Protection of Physicians Important in Certificate of Need Repeal Debate

April 12, 2023

If you’ve watched Grey’s Anatomy or The Good Doctor, or if you have been admitted to a hospital for any reason, you’ve probably heard of “hospital privileges.” The term simply means that for your doctors to take care of you in any given facility, they must be given the “privilege” of doing so, a right granted by a hospital governing board after vetting your doctors’ credentials. In a perfect world, one that puts patients first, the criteria used to grant hospital privileges would be based solely on credentials such as education, licensure, and history of quality care—criteria that actually have a bearing on the physicians’ ability to provide services to the patient. 

Unfortunately, qualifications alone are no longer sufficient in the healthcare world. Several of the local hospitals at which I have had clinical privileges for over twenty years have instituted a new litmus test to control which doctors may use their facilities. In an ongoing effort to eliminate competition, many hospitals are now basing their privileges-granting decisions on economic self-interest factors, such as whether the doctor or his family members have financial interests in other “competing” medical facilities.

Here’s how this might look: your OB-GYN doctor has privileges at a local hospital where she’s been serving her patients and delivering babies for 20 years. To provide more holistic birthing options, she and other clinicians invest their own funds to create a less “clinical,” friendlier birthing center for their low-risk patients. However, when she applies to renew her hospital privileges, new questions have appeared on her application: Are you or anyone in your family affiliated with any other healthcare facilities? Do you or anyone in your family have a financial interest in a competing facility? Do you or any of your family members hold a board position in any competing organization?
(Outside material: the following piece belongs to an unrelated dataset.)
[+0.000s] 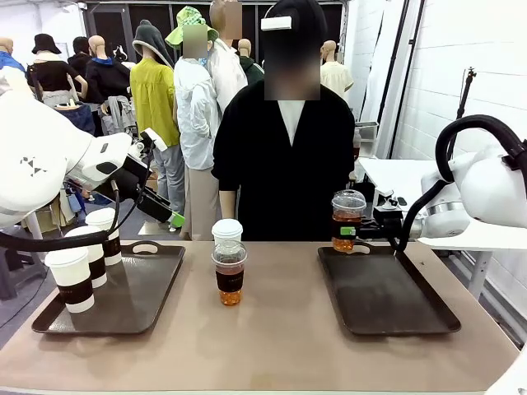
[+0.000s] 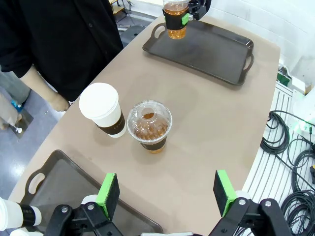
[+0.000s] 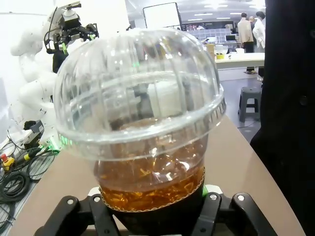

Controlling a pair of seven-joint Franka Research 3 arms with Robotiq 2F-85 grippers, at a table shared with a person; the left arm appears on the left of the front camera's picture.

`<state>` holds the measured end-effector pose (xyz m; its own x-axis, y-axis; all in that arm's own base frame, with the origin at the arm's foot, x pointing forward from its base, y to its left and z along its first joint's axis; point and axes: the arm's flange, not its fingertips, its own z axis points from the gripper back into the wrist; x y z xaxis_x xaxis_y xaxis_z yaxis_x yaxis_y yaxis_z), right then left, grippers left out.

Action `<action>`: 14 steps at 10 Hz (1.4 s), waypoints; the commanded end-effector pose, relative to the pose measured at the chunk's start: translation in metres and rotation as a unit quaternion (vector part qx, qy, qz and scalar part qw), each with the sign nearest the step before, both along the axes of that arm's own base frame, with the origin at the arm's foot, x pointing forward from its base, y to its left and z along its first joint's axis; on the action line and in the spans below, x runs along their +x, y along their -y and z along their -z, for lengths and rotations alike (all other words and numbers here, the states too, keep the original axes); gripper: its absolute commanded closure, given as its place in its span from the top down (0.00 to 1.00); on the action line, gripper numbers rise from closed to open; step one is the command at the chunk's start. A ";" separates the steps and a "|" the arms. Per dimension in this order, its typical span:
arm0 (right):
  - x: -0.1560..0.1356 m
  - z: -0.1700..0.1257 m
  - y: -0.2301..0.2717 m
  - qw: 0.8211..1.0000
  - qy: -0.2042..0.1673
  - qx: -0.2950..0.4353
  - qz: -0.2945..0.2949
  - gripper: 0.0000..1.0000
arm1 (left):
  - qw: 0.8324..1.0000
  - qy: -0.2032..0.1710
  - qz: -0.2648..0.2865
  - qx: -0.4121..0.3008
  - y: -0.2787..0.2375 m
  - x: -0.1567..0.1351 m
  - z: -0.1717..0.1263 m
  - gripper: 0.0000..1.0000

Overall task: Distribute the coffee onto the tray.
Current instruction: Pick up one iced Americano and place it on the right Handle tray.

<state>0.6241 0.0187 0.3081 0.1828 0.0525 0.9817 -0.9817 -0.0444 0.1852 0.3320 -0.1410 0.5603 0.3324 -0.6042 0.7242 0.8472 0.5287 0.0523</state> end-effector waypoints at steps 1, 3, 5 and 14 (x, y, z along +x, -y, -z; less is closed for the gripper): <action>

Because your OB-GYN is financially involved in creating the new birthing center, she could potentially be refused or lose her hospital admitting privileges should the hospital deem this a material “conflict of interest.” But the real loss is passed on to you, the patient. If you desire or need a hospital-based birth, you must now choose between your long-term doctor and the hospital. Of course, the hospital is glad to provide their own employed “hospitalists” and specialists who don’t present a threat to their financial well-being. By doing this, the hospital has put its desire to eliminate competition—and increase its profits—ahead of the needs and desires of patients.

Beyond this more transparent rationale, hospitals are increasingly using financial criteria for another reason: an imminent major change in state law. For decades, entry into the healthcare market has been limited by the Certificate of Need (CON) requirement, the necessary “permission slip” awarded by the state to expand or create new healthcare services and facilities. This pernicious process allows current CON holders to block new applicants from even entering the playing field. The hypothetical birthing center would likely be blocked by the hospitals in the area. The predictable result? South Carolina patients have more expensive lower quality care than they would if they had more access to alternatives. But as long as there is CON, patients will not have the benefit of market competition, a benefit they enjoy in every other part of the economy. 

S.164, the Senate-passed CON repeal bill that now rests in the hands of the South Carolina House of Representatives, would eliminate CON requirements for all healthcare facilities except nursing homes and ambulatory surgery centers with over eight operating rooms. Passage of S.164 would be a huge boost to rural communities, where the absence of competing facilities and services has been especially harmful. 

The South Carolina General Assembly has recognized that the Certificate of Need process has failed and the legislature seems ready to repeal—or at least significantly curtail—CON. But hospitals, which currently have broad latitude in what criteria are used for granting privileges, are poised to use legal barriers to further control competition.

Patients should have the ability to choose their doctors as well as where they receive their healthcare. Physicians should be able to practice where they wish and provide the services for which they are medically qualified. The bottom line of healthcare policy should not be maximizing a hospital’s financial health, it should be to enable the doctor-patient relationship to flourish on the patients’ terms.

Marcelo Hochman MD is President of Independent Doctors of South Carolina and is a healthcare policy fellow at Palmetto Promise Institute.